しかし、彼らはすぐに別の決断を迫られる事となった。

 「だからこんな所にいても――」「新入りは黙って――」

 言葉が重なった瞬間、突如、彼らの言い合いを押し留めるかの様にして遠くで炎が舞い上がった。体長二十メートル程の、竜巻が焔を纏ったかの様な炎。その発生地点は距離にして三十メートル程離れた隣の班であろうか。そこからの炎にも関わらず、彼らの身を焼く様な熱をその身にひしひしと感じ、三人の瞳に反射するのは炎の煌めき。

 何か、途方も無く強い者がいる。

 一目見た直感だけでそう分かる程の規模。よく見ると、その炎の周辺には何か小さくて黒い、蟻の様な物が打ち上げられている。いや、炎の縮尺から考えるとそれは――マーナ兵だ。

 十秒程度経過して炎の嵐は次第に勢いをなくし、最後には細い糸の様な煙となり消えていった。しかし、その炎を作り出した根源は重たい足音と共にフユ達の元に近づいてきている。ドスン、ドスン、と地を揺らしながら。そして遂に、『それ』はフユの元にたどり着いた。
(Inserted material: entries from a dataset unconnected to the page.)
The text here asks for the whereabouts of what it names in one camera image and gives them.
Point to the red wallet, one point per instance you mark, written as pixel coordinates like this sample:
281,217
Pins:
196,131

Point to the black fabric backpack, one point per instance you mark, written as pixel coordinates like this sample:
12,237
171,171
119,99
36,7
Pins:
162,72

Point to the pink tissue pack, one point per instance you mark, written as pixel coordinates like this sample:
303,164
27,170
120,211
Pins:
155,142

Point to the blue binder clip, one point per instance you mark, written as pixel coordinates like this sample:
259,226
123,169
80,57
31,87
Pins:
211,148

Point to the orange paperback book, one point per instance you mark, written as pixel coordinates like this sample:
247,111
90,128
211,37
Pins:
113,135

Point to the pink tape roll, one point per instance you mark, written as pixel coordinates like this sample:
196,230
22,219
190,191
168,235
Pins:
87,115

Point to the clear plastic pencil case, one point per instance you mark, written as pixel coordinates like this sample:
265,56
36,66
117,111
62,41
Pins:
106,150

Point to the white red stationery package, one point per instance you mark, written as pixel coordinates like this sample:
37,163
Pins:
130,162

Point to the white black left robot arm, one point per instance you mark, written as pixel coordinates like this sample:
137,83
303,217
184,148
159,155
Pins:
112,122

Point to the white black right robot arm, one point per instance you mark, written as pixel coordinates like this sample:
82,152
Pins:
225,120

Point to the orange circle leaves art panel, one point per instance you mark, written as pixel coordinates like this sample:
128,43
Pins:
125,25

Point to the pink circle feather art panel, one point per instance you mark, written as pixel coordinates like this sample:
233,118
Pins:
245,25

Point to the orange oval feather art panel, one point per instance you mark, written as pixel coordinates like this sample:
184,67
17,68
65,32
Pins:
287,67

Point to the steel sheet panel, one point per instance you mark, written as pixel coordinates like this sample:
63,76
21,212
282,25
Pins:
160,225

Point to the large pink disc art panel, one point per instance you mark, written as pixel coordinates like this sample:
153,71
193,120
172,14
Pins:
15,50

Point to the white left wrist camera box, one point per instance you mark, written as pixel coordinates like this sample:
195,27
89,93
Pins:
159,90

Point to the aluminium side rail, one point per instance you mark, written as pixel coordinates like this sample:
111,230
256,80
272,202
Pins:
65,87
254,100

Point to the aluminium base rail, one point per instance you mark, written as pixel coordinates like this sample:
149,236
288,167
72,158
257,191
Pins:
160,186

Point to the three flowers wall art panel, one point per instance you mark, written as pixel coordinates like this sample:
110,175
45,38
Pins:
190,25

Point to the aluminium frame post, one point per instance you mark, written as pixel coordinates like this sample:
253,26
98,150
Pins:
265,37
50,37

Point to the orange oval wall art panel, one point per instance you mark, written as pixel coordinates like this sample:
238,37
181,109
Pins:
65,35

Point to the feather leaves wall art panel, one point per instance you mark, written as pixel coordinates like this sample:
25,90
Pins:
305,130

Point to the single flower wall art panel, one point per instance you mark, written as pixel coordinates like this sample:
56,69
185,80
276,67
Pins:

 一瞬、木の影が鈍く赤い光を灯したかと思うと、その暗闇から現れてきたのは――。

 全身が炎に包まれた蜥蜴の様な獣。四足歩行で、その肌は黒ずんで見える。頭から生える二本の立派な角は赤く、目の両端が吊り上がった鋭い目付き。

 「召喚獣……イフリート……」

 ミモザは思わず、そう呟いていた。

 フユ達を視界に収めると口の両端から炎を吐き出したイフリート。そこにいた三人はその怪物を認めた瞬間、全身の穴から汗水が湧き出し、手足を竦ませた。息を吸って、吐く。それすらも困難に感じてしまう程の圧倒的格上感。

 イフリートの目の奥が、赤色に光った。


 アーネールはバハムートに触れて何かをしようとしている。テレサがそう判断した瞬間には二人の元に掛け始めていた。エスは変わらず全体重を込めて彼女の首を絞めている。アーネールは薄れゆく意識の中もう少しでバハムートに触れる事が出来そうだ。

 「残念……もう遅いよ……」

 走るテレサ。首を絞めるエス。腕を伸ばすアーネール。皆、後もう一息で――。

 その瞬間、大きな地鳴りと共に三人の視界が激しく上下に揺れた。まるで地球その物が怒っているかの様な、地面その物が激しく鼓動しているかの様な、大きく、広範な地響き。その振動に足元を掬われたテレサは大きく尻もちをつき地面に倒れた。木々は騒めき、野鳥が空へ逃げ出す。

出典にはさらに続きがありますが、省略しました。